How many lines in the records below contain "lens"? Reply with the number only.

◇ ◇ ◇ ◇ ◇

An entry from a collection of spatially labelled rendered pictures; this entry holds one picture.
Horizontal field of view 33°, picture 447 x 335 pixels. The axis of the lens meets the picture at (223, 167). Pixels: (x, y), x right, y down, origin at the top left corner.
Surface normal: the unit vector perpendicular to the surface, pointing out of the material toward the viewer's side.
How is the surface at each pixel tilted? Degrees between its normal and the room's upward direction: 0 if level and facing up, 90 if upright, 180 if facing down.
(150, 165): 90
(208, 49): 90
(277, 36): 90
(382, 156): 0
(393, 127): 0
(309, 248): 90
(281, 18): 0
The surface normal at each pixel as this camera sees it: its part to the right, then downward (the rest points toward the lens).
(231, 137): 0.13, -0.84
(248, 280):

◇ ◇ ◇ ◇ ◇

[Result of this exercise] 2